Limitations of the present study must be acknowledged. The participants in the recruitment pool had all previously been successfully recruited into genetic studies, and are therefore more likely to volunteer again. These baseline studies are not representative of the current Australian population, comprising predominantly those of white European ancestry, an over-representation of females, and individuals recruited based on a phenotypes of interest, including twin pairs and their family members, as well as physical and psychiatric conditions. In this study, a lack of response was interpreted as a passive refusal to participate, but a subset of the recruitment pool may have out-of-date contact details. This was mitigated as much as possible by updating contact details using electoral roll information, contacting participants through several modalities including email, letter and phone when available, and using available death records to exclude those who had died. As much as possible we aimed to prevent accessibility issues for any participants without internet access or computing capabilities by making paper copies of the survey available upon request.
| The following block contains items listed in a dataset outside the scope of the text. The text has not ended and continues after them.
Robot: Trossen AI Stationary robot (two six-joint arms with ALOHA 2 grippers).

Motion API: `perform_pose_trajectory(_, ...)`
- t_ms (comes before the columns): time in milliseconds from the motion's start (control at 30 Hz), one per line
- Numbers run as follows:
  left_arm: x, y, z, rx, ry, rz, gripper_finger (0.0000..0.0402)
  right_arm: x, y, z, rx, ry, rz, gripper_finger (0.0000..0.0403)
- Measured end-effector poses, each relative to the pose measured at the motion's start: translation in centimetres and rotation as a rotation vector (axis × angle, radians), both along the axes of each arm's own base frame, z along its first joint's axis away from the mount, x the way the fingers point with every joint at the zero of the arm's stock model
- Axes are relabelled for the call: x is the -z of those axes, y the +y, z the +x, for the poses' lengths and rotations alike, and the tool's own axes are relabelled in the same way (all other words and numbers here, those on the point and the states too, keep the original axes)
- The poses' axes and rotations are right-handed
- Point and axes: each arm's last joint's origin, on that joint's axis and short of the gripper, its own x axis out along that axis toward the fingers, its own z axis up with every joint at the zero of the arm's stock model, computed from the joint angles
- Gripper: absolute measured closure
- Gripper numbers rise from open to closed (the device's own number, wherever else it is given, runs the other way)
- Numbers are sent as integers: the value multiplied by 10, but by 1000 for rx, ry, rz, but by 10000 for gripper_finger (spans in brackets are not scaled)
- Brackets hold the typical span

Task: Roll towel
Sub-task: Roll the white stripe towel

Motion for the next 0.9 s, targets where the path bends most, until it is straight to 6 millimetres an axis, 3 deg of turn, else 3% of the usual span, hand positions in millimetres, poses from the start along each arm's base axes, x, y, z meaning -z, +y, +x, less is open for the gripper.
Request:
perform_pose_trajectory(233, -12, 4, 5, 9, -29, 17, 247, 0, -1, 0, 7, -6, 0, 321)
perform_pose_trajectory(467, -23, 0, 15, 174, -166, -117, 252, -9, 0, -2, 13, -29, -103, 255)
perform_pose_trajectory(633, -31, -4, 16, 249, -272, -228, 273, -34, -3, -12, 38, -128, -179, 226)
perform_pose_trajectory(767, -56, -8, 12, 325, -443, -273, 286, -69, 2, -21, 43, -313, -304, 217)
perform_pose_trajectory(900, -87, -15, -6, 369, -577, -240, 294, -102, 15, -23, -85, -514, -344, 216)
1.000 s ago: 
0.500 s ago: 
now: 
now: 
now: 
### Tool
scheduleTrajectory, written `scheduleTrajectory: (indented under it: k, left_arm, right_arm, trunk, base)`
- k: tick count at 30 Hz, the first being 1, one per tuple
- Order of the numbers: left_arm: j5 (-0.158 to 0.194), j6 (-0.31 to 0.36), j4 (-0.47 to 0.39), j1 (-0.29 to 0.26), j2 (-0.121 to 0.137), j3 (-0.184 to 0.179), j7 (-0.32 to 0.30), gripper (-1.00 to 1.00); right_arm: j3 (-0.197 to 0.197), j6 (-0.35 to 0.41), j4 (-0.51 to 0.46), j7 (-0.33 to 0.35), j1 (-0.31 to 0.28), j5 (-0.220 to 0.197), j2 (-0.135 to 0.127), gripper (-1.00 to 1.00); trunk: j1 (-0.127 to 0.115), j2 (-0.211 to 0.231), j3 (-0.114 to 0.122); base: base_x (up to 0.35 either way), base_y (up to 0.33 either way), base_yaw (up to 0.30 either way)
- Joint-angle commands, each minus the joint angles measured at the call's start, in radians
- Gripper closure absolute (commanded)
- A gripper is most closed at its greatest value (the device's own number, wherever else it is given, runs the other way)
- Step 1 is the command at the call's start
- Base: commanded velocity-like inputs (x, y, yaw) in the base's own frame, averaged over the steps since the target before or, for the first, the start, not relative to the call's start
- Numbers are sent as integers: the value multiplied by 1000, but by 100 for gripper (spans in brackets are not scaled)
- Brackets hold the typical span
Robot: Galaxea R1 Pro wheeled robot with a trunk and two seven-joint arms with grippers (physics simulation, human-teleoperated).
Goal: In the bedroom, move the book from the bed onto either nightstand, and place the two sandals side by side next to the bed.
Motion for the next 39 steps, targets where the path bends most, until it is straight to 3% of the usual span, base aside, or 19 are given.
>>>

Overall, this work shows that in the PISA study key causal risk factors for AD related to cognition are associated with recruitment. Therefore, participants are not accurately representative of the population. Although this does not necessarily invalidate study findings in the investigation of risk factors for age-related cognitive decline and dementia, it must be considered when interpreting findings, specifically for informing analysis strategies, using the appropriate control variables and interpreting the generalizability of findings to the general population (Elwood, Reference Elwood2013; Rothman et al., Reference Rothman, Gallacher and Hatch2013).
Acknowledgments
We would like to acknowledge the contribution of the research participants. The population-based sample for PISA comprises of research participants who have taken part in genetic epidemiology studies led by NM (with colleagues and collaborators) at QIMR Berghofer and elsewhere over the past 40 years. Demographic and contact information as well as genomewide SNP chip data were utilized from these previous studies for participant selection and recruitment. Principal sources of funding for these early studies were from grants to NGM from Australian NHMRC and to Andrew Heath and Pam Madden (Washington University, St Louis) from NIH (mainly NIAAA and NIDA) and we gratefully acknowledge these contributions.
Financial support
The Prospective Imaging Study of Ageing (PISA) is funded by the National Health and Medical Research Council (Grant ID: APP1095227). LMGM is supported by a UQ Research Training Scholarship from The University of Queensland (UQ)
Competing interests
None.
Ethical standard
The authors assert that all procedures contributing to this work comply with the ethical standards of the relevant national and institutional committees on human experimentation and with the Helsinki Declaration of 1975, as revised in 2008.